Troubleshooting SSD decrease operation issues - FSx for ONTAP
Services or capabilities described in Amazon Web Services documentation might vary by Region. To see the differences applicable to the China Regions, see Getting Started with Amazon Web Services in China (PDF).

Troubleshooting SSD decrease operation issues

This section describes common issues and resolutions related to SSD capacity decrease operations.

Your SSD decrease operation is paused due to high SSD utilization

If your SSD storage tier exceeds 80% utilization during a decrease operation, Amazon FSx automatically pauses the operation. You might see an Administrative Actions message similar to:

Your file system has insufficient free space in aggr_1. Please free up space or increase your file system's storage capacity.

The operation will resume once utilization falls below 80%. To resolve this issue, you can do the following:

  • Delete unnecessary data from volumes that have already been moved to the new disks.

  • Tier more data to the capacity pool by modifying volume tiering policies.

  • Submit a request to increase SSD capacity by calling update-file-system with a new target value.

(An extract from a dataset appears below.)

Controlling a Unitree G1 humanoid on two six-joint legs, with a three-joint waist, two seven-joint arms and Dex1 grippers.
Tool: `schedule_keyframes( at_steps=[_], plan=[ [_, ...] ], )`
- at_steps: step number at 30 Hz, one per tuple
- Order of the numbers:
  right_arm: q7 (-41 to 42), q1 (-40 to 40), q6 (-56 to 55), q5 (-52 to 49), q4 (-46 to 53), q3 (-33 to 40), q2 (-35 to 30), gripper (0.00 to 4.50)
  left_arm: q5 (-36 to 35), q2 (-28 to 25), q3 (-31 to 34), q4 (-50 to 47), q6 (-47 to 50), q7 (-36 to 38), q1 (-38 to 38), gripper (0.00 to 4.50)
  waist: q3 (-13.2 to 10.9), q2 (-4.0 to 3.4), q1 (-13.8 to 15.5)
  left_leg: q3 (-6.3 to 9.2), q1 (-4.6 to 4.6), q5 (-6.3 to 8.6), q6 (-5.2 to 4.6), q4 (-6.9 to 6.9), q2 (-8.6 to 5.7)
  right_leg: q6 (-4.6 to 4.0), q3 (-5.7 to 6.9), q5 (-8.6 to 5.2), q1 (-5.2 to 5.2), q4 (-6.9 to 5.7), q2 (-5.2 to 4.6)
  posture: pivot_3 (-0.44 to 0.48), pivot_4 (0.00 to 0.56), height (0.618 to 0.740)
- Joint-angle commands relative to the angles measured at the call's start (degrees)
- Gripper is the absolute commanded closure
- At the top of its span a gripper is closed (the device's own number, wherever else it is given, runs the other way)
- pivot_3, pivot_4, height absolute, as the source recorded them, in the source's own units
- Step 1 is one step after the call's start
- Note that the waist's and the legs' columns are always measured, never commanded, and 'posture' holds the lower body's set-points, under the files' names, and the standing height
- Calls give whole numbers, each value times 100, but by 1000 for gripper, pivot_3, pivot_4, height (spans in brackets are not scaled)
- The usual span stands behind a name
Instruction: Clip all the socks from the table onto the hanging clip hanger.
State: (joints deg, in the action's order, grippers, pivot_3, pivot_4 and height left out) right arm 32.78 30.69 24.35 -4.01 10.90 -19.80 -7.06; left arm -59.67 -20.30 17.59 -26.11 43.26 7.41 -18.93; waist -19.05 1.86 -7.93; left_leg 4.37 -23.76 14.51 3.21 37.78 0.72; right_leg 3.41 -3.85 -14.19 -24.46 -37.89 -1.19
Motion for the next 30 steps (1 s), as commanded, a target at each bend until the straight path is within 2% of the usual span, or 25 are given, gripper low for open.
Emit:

You should update your file system's SSD storage capacity so that your file system's resulting SSD capacity doesn't exceed 80% utilization after the decrease operation. For more details, see Updating file system SSD storage and IOPS.

You can identify which volumes have been moved to the new disks by checking the Message field in the STORAGE_OPTIMIZATION administrative action.

You can also call describe-volumes if the aggregate is aggr1 or aggr1_old.

Your SSD decrease operation is paused due to FlexClone relationships

If FlexClone volumes are created after initiating an SSD decrease operation, Amazon FSx pauses the operation until the clones are deleted. This is because ONTAP splits clone relationships while moving volumes, which would result in duplicated storage on the new disks. To resolve this issue, you can identify and delete any FlexClone volumes that were created after the decrease operation started.

After you delete all FlexClone volumes, the decrease operation will automatically resume.

Redirecting client access for volume(s) failed during SSD decrease

During an SSD decrease operation, Amazon FSx needs to redirect client access from the old disks to the new disks for each volume. If this process fails, you might see an Administrative Actions message similar to:

Redirecting client access for volume(s) fsvol-123 has failed due to insufficient SSD IOPS, throughput capacity, or because the volume is full.

To resolve this issue, you can do the following:

  • Check your file system's resource utilization metrics in Amazon CloudWatch to ensure that your workload isn't consuming more than 50% of the following resources:

    • NetworkThroughputUtilization

    • FileServerDiskThroughputUtilization

    • FileServerDiskIopsUtilization

    • CPUUtilization

    • DiskIopsUtilization

  • If the volume is full, increase the volume's storage capacity.

  • Reduce the workload on your file system during the decrease operation.

After addressing these issues, Amazon FSx will automatically retry to redirect client access once an hour.

Your SSD decrease operation is taking longer than expected

The time required to complete an SSD decrease operation depends on several factors, including the amount of data stored on the file system, ongoing workload activity, and available system resources. If your operation is taking longer than expected, you can do the following:

  • Verify that your file system has adequate resources available (less than 50% CPU, disk throughput, and SSD IOPS utilization).

  • Reduce write-heavy workloads during the operation to minimize resource contention.

You can track the progress of the operation by checking the ProgressPercent property in the STORAGE_OPTIMIZATION administrative action.